Dickens nostrils flared and his stare grew lethal.
“If you want her, take her. Move in with them. I don’t care. Her husband apparently doesn't care what you two do together, but I care and I want it stopped." Catherine pounded her thighs with her fists to emphasize her point. Her voice, like her emotions, grew wild and out of control.
"I am merely curing her of a disease."
“Let someone else merely do it. You will stop going to her. You will stop. You will tell them that I forbid it."
"Kate," Dickens said in a measured tone," you've already embarrassed me by scarcely speaking to them on the trip here from Rome..."
"Embarrassed? If embarrassment means anything to you - if embarrassment is something that is not to be tolerated, think of my embarrassment. My husband - night after night - alone in another woman's bedroom - visiting her at all hours - her husband out of the house.
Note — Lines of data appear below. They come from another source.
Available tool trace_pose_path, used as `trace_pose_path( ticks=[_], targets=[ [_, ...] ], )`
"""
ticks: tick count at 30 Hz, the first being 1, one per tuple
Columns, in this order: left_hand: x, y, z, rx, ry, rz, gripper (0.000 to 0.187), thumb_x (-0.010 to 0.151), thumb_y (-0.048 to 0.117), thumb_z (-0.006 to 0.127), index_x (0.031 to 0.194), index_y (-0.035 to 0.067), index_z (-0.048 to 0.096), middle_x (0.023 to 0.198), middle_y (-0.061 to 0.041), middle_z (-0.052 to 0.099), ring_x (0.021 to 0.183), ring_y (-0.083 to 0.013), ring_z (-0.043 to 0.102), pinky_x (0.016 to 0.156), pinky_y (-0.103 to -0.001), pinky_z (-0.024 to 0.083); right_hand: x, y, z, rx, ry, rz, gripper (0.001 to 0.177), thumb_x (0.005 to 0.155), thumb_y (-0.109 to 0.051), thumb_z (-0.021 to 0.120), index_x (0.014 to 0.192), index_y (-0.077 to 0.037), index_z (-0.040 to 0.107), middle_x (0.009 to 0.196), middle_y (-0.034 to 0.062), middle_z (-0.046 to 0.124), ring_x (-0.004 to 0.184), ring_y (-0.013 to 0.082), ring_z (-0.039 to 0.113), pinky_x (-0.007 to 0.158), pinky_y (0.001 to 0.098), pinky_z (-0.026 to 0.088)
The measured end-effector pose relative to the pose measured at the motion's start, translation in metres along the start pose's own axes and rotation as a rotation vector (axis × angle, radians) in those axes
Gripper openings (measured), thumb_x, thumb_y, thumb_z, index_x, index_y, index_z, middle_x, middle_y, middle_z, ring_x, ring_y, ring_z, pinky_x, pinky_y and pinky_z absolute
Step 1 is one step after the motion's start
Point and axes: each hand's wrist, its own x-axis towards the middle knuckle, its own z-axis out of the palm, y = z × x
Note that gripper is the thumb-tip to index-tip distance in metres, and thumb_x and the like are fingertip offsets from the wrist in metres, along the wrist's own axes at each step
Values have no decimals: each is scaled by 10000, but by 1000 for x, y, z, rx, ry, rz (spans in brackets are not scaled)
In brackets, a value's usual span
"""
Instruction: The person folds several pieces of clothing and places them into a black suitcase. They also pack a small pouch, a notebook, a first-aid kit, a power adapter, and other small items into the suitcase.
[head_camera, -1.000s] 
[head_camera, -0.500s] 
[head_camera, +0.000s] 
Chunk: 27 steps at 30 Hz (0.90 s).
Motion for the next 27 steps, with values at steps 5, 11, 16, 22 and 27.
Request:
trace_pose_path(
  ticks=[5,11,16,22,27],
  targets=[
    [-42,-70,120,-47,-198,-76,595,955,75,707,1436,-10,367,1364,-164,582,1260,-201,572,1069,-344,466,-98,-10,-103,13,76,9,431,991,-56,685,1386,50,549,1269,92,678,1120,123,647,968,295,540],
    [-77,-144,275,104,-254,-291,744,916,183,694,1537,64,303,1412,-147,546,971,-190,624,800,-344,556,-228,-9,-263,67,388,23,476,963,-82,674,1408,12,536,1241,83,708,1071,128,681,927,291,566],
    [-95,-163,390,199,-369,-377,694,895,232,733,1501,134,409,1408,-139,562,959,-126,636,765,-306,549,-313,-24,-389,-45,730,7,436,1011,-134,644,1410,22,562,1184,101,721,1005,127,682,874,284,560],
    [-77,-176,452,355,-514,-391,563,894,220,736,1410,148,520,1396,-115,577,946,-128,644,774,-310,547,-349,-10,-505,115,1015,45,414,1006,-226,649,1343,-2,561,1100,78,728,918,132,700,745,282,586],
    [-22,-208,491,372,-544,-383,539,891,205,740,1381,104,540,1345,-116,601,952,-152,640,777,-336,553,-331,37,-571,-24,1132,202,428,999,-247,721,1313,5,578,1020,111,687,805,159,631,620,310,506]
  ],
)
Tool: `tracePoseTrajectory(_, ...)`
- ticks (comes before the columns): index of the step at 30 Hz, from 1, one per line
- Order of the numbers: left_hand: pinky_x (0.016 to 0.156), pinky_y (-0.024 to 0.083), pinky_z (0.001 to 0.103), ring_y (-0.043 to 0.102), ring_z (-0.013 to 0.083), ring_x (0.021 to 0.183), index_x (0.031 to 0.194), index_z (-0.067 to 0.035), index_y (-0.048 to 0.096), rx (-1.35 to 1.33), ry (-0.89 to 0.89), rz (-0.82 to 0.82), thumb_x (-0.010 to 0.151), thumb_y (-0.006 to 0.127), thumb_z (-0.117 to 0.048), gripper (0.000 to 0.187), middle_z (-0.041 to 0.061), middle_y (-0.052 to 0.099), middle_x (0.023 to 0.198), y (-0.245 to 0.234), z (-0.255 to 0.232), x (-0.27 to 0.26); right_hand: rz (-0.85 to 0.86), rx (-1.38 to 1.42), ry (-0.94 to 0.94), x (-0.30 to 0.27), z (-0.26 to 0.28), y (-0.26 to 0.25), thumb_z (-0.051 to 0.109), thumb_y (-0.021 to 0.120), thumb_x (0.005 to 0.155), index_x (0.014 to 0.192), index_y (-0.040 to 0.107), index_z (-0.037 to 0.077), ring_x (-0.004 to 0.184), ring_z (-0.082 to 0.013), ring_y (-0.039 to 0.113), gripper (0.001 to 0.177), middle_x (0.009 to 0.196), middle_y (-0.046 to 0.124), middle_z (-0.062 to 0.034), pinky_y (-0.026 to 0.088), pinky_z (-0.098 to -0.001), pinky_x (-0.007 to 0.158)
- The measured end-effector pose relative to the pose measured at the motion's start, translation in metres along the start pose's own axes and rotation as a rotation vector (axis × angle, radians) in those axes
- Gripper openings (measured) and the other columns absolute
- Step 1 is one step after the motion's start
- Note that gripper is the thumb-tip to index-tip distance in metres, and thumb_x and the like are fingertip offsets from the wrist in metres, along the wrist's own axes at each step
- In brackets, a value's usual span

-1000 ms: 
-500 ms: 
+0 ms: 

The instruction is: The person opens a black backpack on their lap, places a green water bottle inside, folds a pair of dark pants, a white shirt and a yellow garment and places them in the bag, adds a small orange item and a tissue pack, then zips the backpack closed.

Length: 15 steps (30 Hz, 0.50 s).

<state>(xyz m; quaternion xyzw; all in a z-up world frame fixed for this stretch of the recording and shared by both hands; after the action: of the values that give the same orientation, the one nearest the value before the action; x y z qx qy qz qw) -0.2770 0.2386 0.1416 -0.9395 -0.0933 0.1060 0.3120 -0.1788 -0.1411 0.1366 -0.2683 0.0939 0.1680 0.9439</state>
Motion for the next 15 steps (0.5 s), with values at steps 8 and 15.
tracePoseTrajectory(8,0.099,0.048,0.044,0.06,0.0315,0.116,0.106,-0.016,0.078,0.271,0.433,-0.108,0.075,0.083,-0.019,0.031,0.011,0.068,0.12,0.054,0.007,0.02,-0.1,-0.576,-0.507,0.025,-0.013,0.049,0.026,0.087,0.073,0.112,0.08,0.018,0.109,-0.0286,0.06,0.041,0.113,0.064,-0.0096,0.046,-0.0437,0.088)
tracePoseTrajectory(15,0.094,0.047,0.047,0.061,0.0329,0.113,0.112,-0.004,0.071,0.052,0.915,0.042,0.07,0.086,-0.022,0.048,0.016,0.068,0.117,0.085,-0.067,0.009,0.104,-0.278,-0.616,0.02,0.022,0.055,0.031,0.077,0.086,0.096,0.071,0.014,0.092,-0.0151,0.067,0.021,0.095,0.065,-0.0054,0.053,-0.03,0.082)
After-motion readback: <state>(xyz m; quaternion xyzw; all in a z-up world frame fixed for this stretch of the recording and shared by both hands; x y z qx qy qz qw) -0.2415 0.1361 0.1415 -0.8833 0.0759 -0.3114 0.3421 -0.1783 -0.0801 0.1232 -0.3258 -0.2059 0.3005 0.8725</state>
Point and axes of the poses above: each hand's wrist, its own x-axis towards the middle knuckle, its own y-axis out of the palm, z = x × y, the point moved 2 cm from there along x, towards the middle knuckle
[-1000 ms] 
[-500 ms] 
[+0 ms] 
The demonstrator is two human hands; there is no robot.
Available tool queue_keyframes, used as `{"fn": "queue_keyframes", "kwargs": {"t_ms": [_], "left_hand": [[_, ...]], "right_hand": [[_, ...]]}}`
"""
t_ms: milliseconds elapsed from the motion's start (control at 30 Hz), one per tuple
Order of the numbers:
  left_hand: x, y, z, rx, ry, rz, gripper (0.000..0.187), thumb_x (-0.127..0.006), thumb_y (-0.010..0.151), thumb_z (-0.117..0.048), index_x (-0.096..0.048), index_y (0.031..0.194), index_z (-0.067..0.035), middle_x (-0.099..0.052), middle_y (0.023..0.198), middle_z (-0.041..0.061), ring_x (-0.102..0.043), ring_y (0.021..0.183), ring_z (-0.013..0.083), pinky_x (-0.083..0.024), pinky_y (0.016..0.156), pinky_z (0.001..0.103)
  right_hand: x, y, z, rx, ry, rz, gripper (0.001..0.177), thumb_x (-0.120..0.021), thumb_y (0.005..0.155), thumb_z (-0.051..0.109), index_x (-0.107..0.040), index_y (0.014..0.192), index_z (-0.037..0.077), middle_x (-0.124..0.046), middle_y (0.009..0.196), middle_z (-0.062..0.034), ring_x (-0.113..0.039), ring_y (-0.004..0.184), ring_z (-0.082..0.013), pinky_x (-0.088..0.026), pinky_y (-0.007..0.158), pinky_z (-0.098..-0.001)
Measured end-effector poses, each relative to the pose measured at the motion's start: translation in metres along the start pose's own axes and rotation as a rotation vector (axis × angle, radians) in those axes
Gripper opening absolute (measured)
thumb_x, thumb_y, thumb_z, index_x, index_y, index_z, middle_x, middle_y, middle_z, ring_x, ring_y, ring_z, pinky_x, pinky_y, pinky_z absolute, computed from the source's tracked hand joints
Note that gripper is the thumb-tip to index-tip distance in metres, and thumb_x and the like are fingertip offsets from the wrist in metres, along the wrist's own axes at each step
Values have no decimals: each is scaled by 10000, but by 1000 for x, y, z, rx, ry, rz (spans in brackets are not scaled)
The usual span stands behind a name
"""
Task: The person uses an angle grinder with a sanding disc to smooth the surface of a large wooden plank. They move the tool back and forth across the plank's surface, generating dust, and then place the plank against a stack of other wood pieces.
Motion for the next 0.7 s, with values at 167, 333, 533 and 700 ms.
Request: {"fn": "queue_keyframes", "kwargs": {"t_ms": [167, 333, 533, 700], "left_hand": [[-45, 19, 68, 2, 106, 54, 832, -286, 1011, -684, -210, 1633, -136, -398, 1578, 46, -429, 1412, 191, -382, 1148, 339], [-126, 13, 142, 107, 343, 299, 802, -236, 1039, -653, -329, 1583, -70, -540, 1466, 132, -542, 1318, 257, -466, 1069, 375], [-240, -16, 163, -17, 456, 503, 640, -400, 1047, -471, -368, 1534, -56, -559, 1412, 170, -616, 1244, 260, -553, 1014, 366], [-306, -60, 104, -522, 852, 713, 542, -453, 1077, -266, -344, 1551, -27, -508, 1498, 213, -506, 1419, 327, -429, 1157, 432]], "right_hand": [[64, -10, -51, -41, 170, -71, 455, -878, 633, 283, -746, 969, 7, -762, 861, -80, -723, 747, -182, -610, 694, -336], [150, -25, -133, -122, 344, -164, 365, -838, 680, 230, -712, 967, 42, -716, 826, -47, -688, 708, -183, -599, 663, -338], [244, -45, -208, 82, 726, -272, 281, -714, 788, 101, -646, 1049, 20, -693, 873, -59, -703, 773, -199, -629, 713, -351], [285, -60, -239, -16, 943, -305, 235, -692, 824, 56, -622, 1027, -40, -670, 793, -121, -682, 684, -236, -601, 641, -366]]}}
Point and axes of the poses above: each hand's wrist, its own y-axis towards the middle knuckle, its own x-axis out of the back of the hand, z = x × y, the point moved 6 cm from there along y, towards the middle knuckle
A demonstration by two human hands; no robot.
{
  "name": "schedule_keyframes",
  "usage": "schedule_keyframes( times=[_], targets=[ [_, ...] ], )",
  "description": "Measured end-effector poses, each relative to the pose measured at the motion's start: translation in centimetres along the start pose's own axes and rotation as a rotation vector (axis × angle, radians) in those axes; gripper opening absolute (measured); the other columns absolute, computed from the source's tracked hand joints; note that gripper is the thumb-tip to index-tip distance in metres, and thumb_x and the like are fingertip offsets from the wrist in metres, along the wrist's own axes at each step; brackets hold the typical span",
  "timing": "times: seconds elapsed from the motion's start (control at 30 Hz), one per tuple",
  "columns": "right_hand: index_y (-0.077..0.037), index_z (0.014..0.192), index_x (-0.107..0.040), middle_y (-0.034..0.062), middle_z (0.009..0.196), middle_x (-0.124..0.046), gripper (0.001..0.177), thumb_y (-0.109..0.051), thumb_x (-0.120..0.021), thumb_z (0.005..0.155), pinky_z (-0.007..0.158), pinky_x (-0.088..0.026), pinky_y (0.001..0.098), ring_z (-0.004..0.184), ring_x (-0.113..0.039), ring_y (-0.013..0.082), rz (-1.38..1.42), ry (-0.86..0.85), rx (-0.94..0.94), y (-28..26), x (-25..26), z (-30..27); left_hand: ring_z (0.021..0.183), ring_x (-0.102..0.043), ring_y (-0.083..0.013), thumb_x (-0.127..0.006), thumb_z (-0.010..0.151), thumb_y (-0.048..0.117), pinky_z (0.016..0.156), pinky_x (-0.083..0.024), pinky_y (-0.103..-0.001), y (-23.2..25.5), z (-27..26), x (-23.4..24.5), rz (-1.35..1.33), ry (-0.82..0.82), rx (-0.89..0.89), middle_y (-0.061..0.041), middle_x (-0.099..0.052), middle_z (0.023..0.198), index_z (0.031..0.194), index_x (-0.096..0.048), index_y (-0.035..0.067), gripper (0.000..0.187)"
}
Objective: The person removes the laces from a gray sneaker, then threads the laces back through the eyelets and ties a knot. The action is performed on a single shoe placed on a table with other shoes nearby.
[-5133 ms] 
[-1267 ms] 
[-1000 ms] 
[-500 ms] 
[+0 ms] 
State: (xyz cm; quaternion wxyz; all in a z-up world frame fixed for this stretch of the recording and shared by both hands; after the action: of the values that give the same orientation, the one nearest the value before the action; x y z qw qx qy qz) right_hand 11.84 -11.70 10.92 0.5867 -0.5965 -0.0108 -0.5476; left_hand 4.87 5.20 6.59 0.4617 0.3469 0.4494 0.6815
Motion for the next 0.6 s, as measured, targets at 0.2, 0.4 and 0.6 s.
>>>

No, no, no." Catherine fell on the bed and beat at the counterpane with her fists. "You will tell them," she mumbled into the mix of bedding she had disarranged, "or I will leave. I will take the children and leave right now. I will. I will."
Dickens turned and left the room.
The next day, seeing no way out of his dilemma with his wife, he visited Emile de la Rue in his office and explained about his wife's pregnancy and her feelings. Dickens told him it would be necessary to slacken his attentions to Madame de la Rue's disease. He hoped Emile would explain all of this to his wife. Dickens vowed he would visit when he could, but they could no longer expect his appearance according to any set schedule, and there could be no more distress calls after dark.
De la Rue, of course, had noted Catherine’s behavior as they traveled and so this visit from Dickens did not come as too great a surprise. He told Dickens he understood, and it would have no effect on their friendship or the regard both he and his wife felt for both him and his wife.
Dickens left the meeting as angry as he could ever remember being.